Entre uma caminhada e outra nas lindas trilhas do vale, ou depois de um dia na praia em Ventimiglia, Mônaco ou Nice (França), quem se hospeda lá vê de perto uma ecovila em funcionamento. Eficiente e convidativa. Entre as atividades oferecidas durante o verão europeu (de junho a setembro) estão cursos de cerâmica, reconhecimento de fungos e cogumelos, permacultura, culinária e yoga. Além disso, há sempre alguém entretendo as crianças se você precisa de um dia ou uma noite de folga. É assim que também funciona a comunidade, mesmo quando não há hóspedes. Eles se revezam para cuidar dos pequenos para que ninguém fique sobrecarregado.
TURISMO RESPONSÁVEL
Esse pequeno pedaço de paraíso nos Alpes da Liguria é um ótimo exemplo de turismo sustentável e participativo. O setor de viagem é uma das indústrias que mais cresce e, com o advento das companhias aéreas low cost na Europa, voar é mais barato – e obviamente mais rápido - do que pegar o trem ou o ônibus.

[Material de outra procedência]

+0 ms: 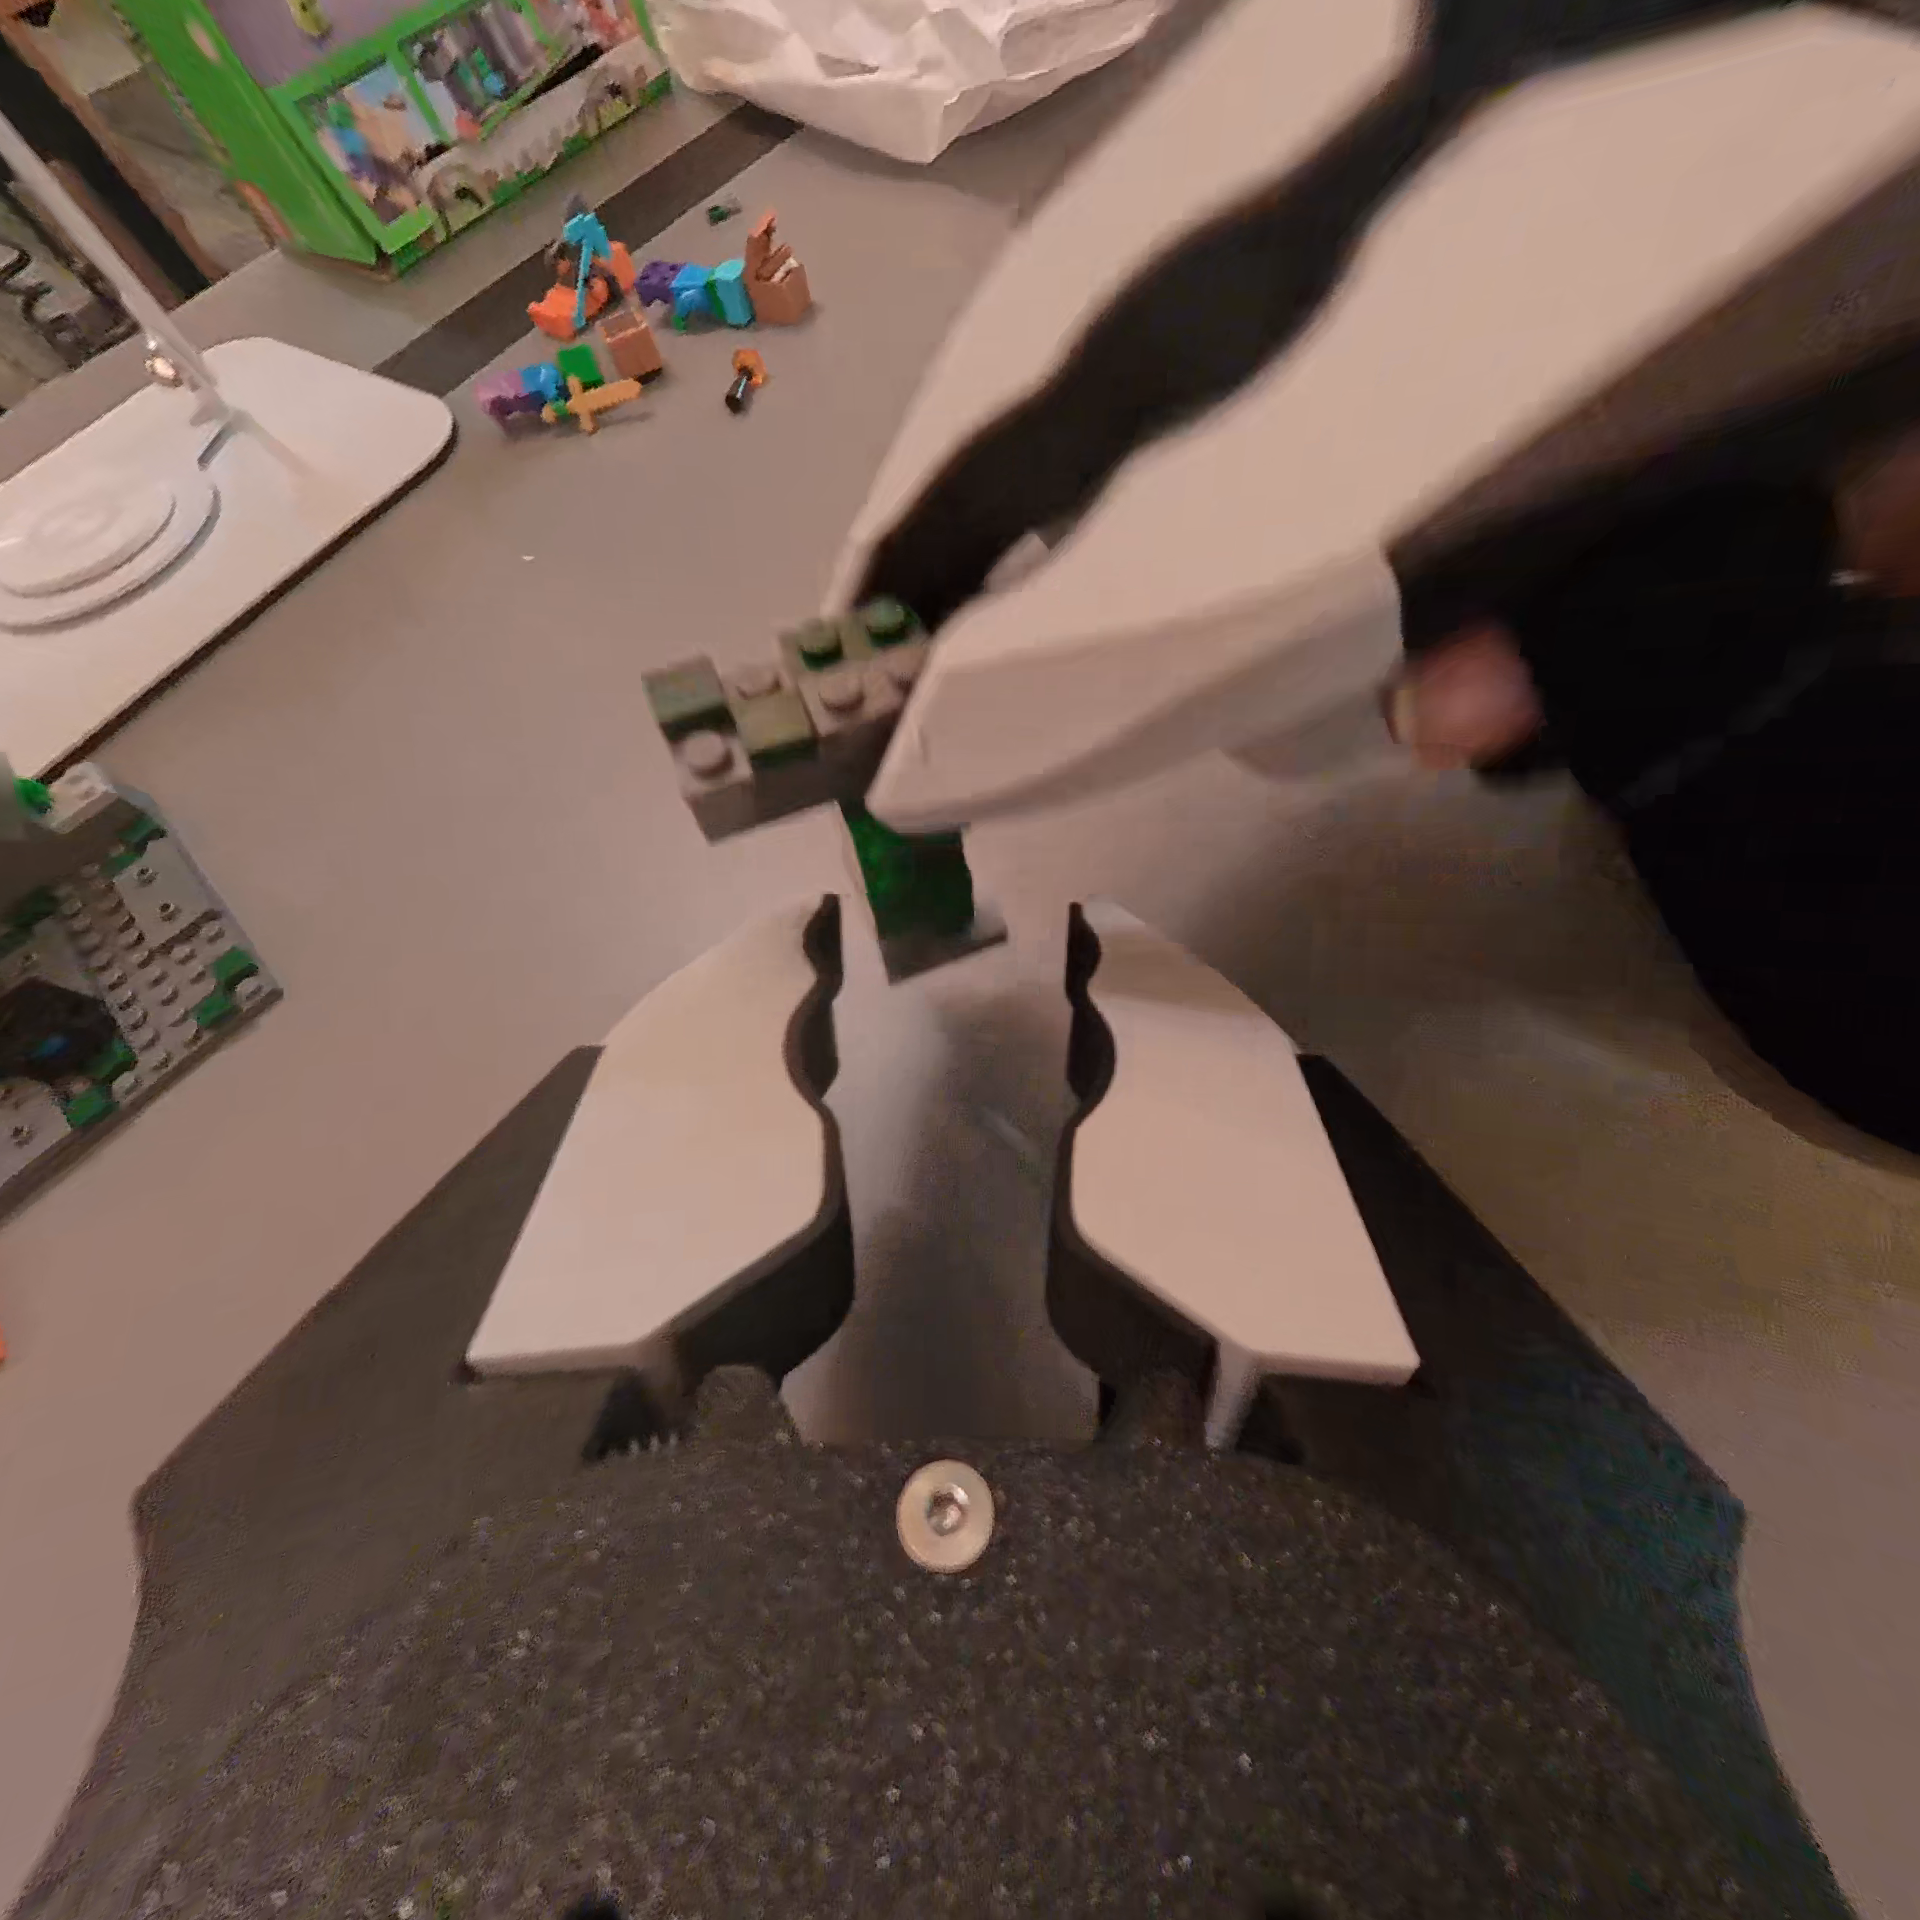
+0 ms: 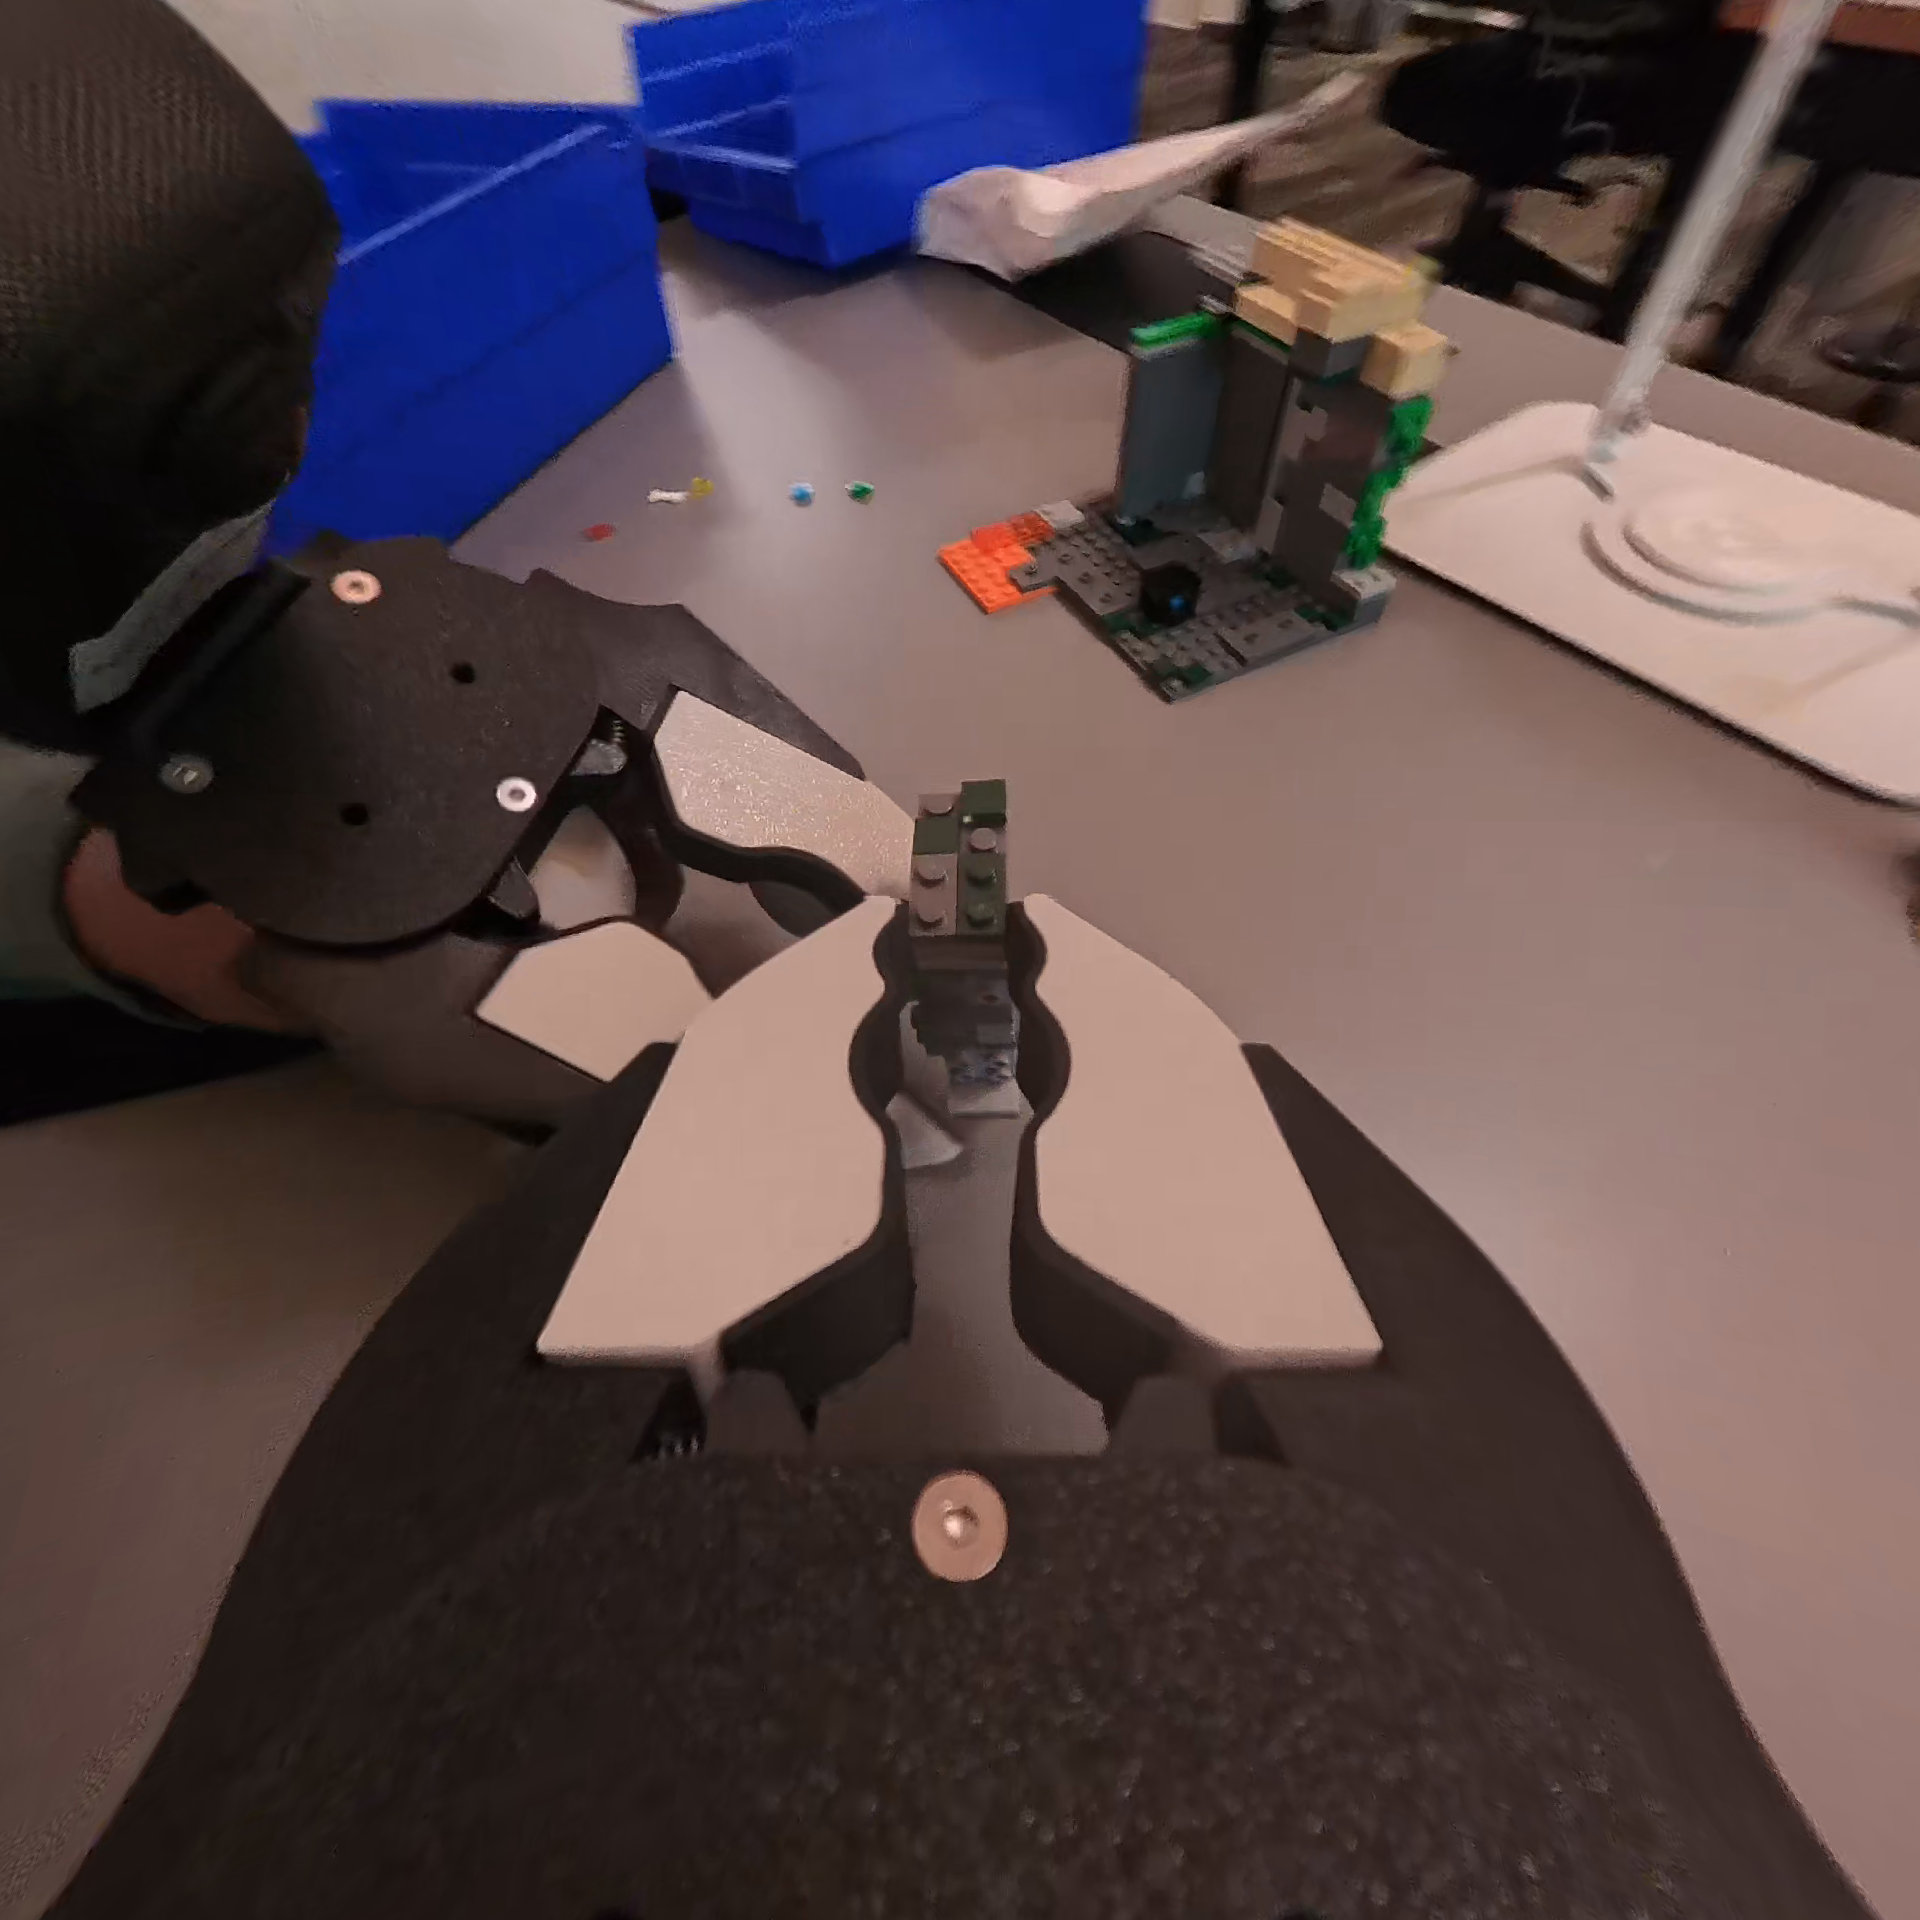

Apesar de prática e democrática, essa mudança não é necessariamente motivo de comemoração. Viajo há muitos anos, durante longos períodos e normalmente por terra, e nos últimos anos tenho visto nitidamente o impacto negativo do grande influxo de turismo. Cidades lotadas de lojinhas inúteis de produtos made in China, mais e mais hotéis vazios ou abandonados e, principalmente, gente do interior que deixa para trás suas profissões e tradições para tentar buscar um pedaço da riqueza do turismo das cidades. Os países vão ficando mais lotados de turistas, mas perdem suas características, cheiros e cores. Ficam privados da sua atração principal. E quanto mais dependentes de turismo, mais perigoso, já que a indústria é volátil, como se provou na última crise e em desastres naturais como as tsunamis e terremotos. E quando o petróleo acabar?
Em outras palavras, não vejo mais sentido em uma viagem meramente observadora, consumista e completamente separada da alma e das pessoas do local. Além de sustentável, o turismo deve ser participativo e incentivador da cultura local. Turismo rural ou voluntário se provam eficientes e prazerosos ao redor do mundo.
Uma temporada na Torri Superiore foi, para mim, o grande exemplo de como é possível sair de férias, relaxar, descansar, aprender e participar. Sem culpa, deixando o mínimo de pegada.